What information is needed to enroll in a pharmacy lien program?

To enroll a client in a pharmacy lien program, the attorney needs the patient's full legal name, date of birth, contact information, home address, and date of injury. Case type and a brief injury description are also required, along with the treating physician's name and contact information if available. The prescriber can be added after enrollment if the client has not yet had their first medical appointment.

Does a patient need to be uninsured to use a pharmacy lien?

Patients do not need to be uninsured to enroll in a pharmacy lien program. Insured clients may still qualify if their insurance has formulary restrictions that exclude prescribed medications, if co-pays are financially burdensome while they are out of work, or if the attorney prefers to consolidate all pharmacy documentation through a single lien program rather than split coverage between insurance and out-of-pocket payments.

When in the PI intake process should pharmacy enrollment happen?

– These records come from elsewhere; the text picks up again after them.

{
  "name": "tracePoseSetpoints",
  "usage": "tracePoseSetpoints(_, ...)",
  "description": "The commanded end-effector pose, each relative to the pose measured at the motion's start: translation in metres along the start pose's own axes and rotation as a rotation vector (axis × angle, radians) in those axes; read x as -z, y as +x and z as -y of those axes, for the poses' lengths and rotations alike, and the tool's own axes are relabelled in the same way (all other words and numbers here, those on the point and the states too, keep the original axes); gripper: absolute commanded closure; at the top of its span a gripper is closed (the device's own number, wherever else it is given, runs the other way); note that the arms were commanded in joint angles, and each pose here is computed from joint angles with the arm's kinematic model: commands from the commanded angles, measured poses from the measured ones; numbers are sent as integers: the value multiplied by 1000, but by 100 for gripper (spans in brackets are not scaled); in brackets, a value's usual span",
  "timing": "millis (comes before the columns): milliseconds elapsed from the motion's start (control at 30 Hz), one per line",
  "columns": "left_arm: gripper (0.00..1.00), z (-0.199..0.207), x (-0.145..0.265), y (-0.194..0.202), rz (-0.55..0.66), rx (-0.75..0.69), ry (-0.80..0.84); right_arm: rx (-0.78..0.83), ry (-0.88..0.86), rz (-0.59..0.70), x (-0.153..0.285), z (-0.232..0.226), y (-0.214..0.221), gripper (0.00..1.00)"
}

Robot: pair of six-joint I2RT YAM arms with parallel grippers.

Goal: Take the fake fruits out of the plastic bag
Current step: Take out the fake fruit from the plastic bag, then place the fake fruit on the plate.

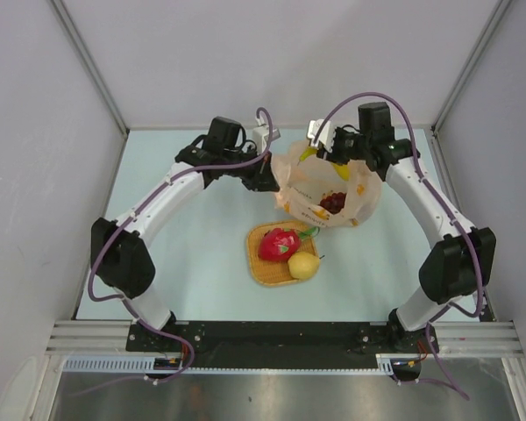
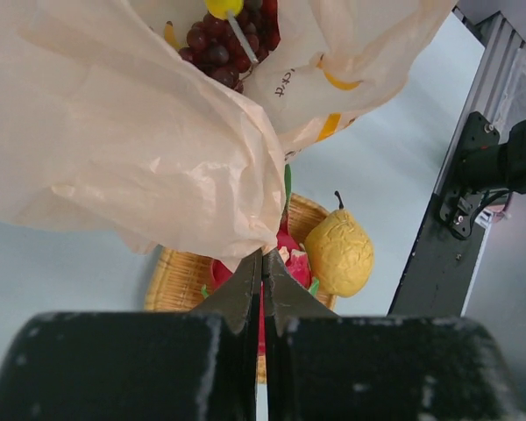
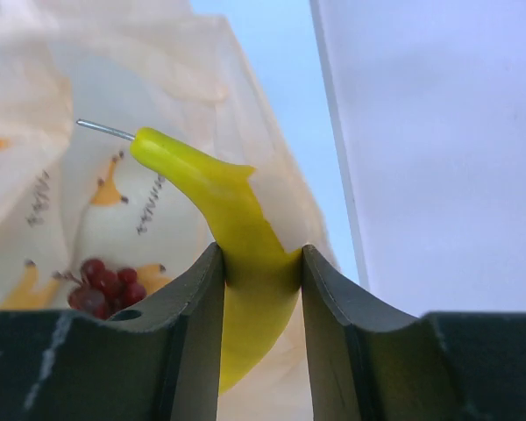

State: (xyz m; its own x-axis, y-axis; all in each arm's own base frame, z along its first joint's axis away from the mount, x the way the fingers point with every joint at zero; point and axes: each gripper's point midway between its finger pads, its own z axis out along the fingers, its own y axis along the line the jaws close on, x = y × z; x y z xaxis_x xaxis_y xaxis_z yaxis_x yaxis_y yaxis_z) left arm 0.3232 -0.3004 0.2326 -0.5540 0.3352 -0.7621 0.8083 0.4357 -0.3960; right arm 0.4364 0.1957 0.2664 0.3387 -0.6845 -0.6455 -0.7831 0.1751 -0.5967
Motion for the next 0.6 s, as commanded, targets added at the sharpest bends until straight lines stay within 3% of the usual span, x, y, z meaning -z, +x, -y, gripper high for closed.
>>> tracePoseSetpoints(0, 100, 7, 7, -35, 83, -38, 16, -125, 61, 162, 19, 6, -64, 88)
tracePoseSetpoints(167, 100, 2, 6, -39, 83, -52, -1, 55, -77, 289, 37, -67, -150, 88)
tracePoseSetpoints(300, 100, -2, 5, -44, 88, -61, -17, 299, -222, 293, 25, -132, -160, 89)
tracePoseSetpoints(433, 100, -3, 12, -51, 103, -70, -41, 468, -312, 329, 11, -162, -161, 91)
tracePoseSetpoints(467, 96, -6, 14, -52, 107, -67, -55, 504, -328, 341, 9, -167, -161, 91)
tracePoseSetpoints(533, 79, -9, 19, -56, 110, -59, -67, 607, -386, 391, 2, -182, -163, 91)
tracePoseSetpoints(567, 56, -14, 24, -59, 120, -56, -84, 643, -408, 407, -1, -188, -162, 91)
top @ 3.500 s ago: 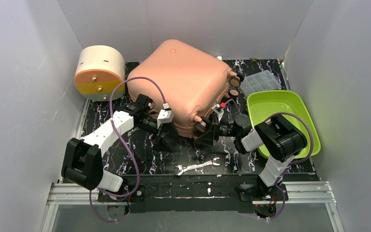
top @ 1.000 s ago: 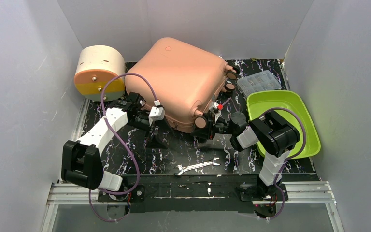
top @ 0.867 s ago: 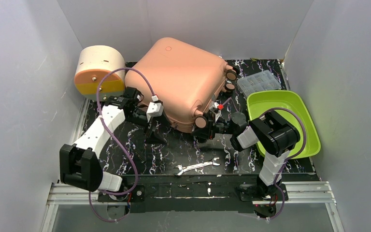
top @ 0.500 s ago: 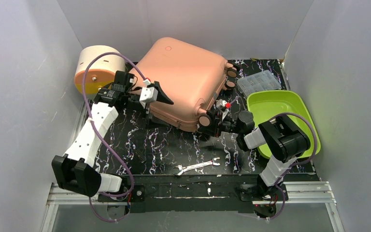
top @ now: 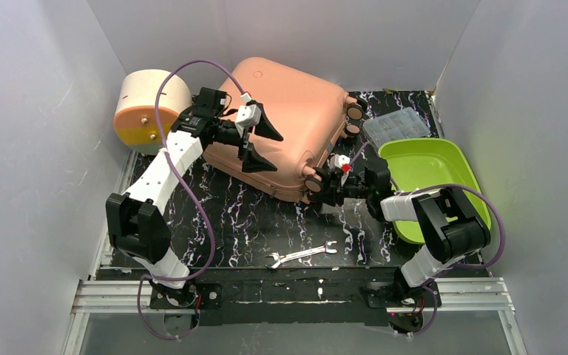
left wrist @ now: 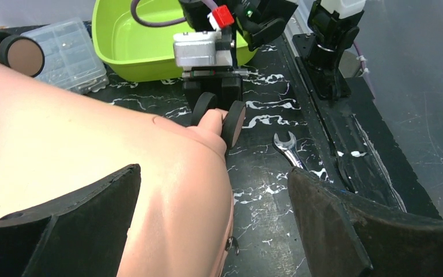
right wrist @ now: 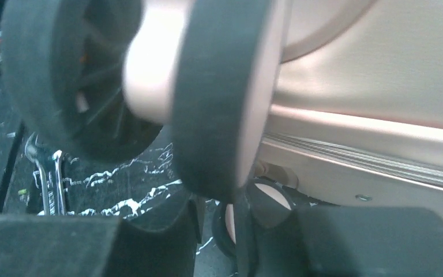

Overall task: Open, take out, and arrange the luggage
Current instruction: Grab the zipper of the luggage.

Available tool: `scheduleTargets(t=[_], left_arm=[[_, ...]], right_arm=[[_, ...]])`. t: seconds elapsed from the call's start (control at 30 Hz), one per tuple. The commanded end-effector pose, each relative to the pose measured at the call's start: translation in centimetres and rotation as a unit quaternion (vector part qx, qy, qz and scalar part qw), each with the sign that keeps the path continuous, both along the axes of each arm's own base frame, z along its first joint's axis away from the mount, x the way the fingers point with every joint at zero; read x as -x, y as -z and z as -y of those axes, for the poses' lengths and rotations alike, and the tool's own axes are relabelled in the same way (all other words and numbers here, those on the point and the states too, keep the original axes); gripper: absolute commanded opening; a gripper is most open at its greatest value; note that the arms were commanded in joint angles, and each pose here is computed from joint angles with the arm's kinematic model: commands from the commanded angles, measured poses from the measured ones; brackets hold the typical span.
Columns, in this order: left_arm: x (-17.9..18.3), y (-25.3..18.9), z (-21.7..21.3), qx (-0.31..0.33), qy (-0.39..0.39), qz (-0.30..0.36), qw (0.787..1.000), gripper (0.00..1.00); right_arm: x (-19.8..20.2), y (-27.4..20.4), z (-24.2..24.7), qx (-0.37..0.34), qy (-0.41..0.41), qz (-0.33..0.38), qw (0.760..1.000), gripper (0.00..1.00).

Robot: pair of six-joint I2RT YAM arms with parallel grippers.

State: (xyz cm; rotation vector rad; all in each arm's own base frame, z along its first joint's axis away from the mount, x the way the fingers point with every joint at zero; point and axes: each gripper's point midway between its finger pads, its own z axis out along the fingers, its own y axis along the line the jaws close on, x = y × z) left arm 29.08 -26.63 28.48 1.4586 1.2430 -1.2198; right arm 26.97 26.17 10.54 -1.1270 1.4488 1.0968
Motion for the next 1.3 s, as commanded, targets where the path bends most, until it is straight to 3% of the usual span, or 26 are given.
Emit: scheduleTargets(t=[0.0,0.5,0.67,0.7,0.8,0.93,0.97,1.0,1.1,1.13,1.2,1.27], left_arm=[[1.1,-2.5,1.0,0.023,0.026,0.009,0.999,0.98],[0.8,-0.3,1.7,0.002,0.021,-0.005,1.000,0.98],[0.8,0.2,1.7,0.001,0.022,-0.011,1.000,0.98],[0.9,0.5,1.7,-0.001,0.022,-0.014,1.000,0.98],[1.0,1.2,1.6,-0.004,0.022,-0.019,1.000,0.98],[0.9,1.2,1.7,-0.005,0.021,-0.023,1.000,0.98],[0.9,0.9,1.7,-0.003,0.022,-0.021,1.000,0.98],[0.9,0.8,1.7,-0.002,0.022,-0.022,0.999,0.98],[1.0,1.0,1.5,-0.008,0.013,-0.021,1.000,0.98],[0.9,1.0,1.5,-0.011,0.006,-0.020,1.000,0.98],[0.4,1.5,1.5,-0.019,-0.018,-0.025,0.999,0.98],[-0.4,1.8,1.3,-0.027,-0.051,-0.024,0.998,0.98]], right_arm=[[1.9,0.1,-0.2,-0.002,-0.067,0.046,0.997,0.39],[2.1,-2.8,-3.5,-0.099,-0.071,0.029,0.992,0.54],[1.5,-4.0,-3.2,-0.150,-0.036,-0.031,0.988,0.57],[0.9,-3.9,-3.2,-0.152,-0.020,-0.043,0.987,0.53],[0.5,-3.6,-3.6,-0.148,-0.027,-0.062,0.987,0.01],[-1.5,-1.6,-0.8,-0.107,0.031,-0.061,0.992,0.01],[-1.6,-1.3,-0.1,-0.094,0.033,-0.060,0.993,0.06],[-1.2,-1.9,-0.1,-0.100,0.025,-0.048,0.993,0.27],[-0.6,-2.6,0.3,-0.117,0.026,0.003,0.993,0.51],[-0.7,-2.3,0.5,-0.112,0.030,0.015,0.993,0.52],[-0.7,-1.8,1.0,-0.098,0.040,0.044,0.993,0.66],[-0.8,-1.4,1.3,-0.083,0.048,0.064,0.993,0.70]])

Pharmacy lien enrollment should happen at the same time as the initial intake — on the day the client signs the retainer. Making enrollment a standard intake checklist item ensures the pharmacy benefit is active before the client's first medical appointment, eliminating any gap between the initial prescriptions and pharmacy access. Waiting until the client reports a medication problem is too late.

How do new prescriptions get processed after initial enrollment?

New prescriptions from any treating physician are automatically processed through the existing pharmacy benefit card after initial enrollment. There is no re-enrollment required when the doctor adjusts the medication regimen, adds a specialist's prescription, or changes a dosage. The client simply takes each new prescription to any in-network pharmacy and presents the same card they received at enrollment.